Est-ce que notre auguste professeur libéral Tugan comprend-il maintenant la différence entre l’égalité au sens de l’égalité des droits et l’ égalité dans le sens de force et de capacités égales?
Nous allons maintenant traiter de l’égalité économique. Aux États-Unis d’Amérique, comme dans d’autres pays avancés, il n’y a pas de privilèges médiévaux. Tous les citoyens sont égaux en droits politiques. Mais sont-ils égaux quant à leur position dans la production sociale ?
Non, M. Tugan, ils ne le sont pas. Certains possèdent des terres, des usines et des capitaux et vivent du travail non rémunéré des ouvriers ; ceux-ci forment une minorité insignifiante. D’autres, à savoir l’immense masse de la population, ne possèdent aucun moyen de production et ne vivent que de la vente de leur force de travail ; ce sont des prolétaires.

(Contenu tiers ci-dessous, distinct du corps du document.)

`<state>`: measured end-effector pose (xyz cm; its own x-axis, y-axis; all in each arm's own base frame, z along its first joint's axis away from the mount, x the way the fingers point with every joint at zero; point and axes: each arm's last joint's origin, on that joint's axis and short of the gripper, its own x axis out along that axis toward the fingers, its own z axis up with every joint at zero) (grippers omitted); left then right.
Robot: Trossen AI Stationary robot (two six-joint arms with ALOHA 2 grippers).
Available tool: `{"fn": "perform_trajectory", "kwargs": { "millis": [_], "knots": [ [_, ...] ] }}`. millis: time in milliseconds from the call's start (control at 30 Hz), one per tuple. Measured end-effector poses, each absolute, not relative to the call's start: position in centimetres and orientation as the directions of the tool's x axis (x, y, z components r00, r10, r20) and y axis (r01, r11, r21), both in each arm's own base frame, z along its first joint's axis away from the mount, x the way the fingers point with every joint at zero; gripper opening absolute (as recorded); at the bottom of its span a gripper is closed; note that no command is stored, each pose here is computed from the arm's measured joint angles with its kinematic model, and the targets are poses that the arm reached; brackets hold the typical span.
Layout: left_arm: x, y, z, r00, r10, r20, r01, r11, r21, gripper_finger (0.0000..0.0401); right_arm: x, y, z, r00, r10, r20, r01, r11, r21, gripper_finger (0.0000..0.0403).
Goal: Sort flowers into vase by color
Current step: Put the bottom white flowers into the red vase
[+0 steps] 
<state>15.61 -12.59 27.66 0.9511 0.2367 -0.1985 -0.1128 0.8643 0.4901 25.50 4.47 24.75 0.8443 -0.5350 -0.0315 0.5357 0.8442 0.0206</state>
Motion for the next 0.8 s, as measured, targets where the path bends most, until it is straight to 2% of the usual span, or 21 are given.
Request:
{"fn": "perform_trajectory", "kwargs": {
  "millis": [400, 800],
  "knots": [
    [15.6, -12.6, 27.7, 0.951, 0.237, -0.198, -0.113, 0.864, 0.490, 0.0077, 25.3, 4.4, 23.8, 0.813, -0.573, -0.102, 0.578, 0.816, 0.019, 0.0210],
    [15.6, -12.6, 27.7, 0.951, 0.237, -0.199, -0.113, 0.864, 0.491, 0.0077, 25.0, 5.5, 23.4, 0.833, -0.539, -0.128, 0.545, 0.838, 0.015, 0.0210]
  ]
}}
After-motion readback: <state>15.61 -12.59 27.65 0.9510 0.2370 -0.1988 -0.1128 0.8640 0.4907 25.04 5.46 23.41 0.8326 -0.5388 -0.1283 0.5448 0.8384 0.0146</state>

Aux États-Unis d’Amérique, il n’y a pas d’aristocratie, et la bourgeoisie et le prolétariat jouissent de droits politiques égaux. Mais ils ne sont pas égaux en statut de classe : une classe, les capitalistes, possède les moyens de production et vit du travail non rémunéré des ouvriers. L’autre classe, les salariés, le prolétariat, ne possèdent aucun moyen de production et vivent de la vente de leur force de travail sur le marché.
La suppression des classes signifie de placer tous les citoyens sur un même pied d’égalité en ce qui concerne les moyens de production appartenant à la société dans son ensemble. Cela signifie donner à tous les citoyens des chances égales de travailler au sein des moyens de production publics, sur les terres publiques, dans les usines publiques, etc.
Cette explication du socialisme a été nécessaire pour éclairer notre savant professeur libéral, M. Tugan, qui peut, s’il s’y efforce, saisir maintenant le fait qu’il est absurde d’anticiper l’égalité des forces et des capacités dans une société socialiste.
En bref, quand les socialistes parlent de l’égalité, ils entendent toujours par-là l’égalité sociale, l’égalité de statut social, et non pas du tout l’égalité physique et mentale des individus.
Le lecteur perplexe peut demander : comment un savant professeur libéral a-t-il pu oublier ces axiomes élémentaires familiers à quiconque a lu un exposé des points de vue du socialisme ? La réponse est simple : les qualités personnelles des professeurs d’aujourd’hui sont telles que l’on peut trouver parmi eux même des gens exceptionnellement stupides comme Tugan. Mais le statut social des professeurs dans la société bourgeoise est tel que seuls sont autorisés à occuper de tels postes ceux qui vendent la science pour servir les intérêts du capital, et acceptent de proférer les absurdités les plus stupides, les fadaises et les bêtises les moins scrupuleuses contre les socialistes. La bourgeoisie pardonnera tout cela aux professeurs tant qu’ils continueront à « abolir » le socialisme.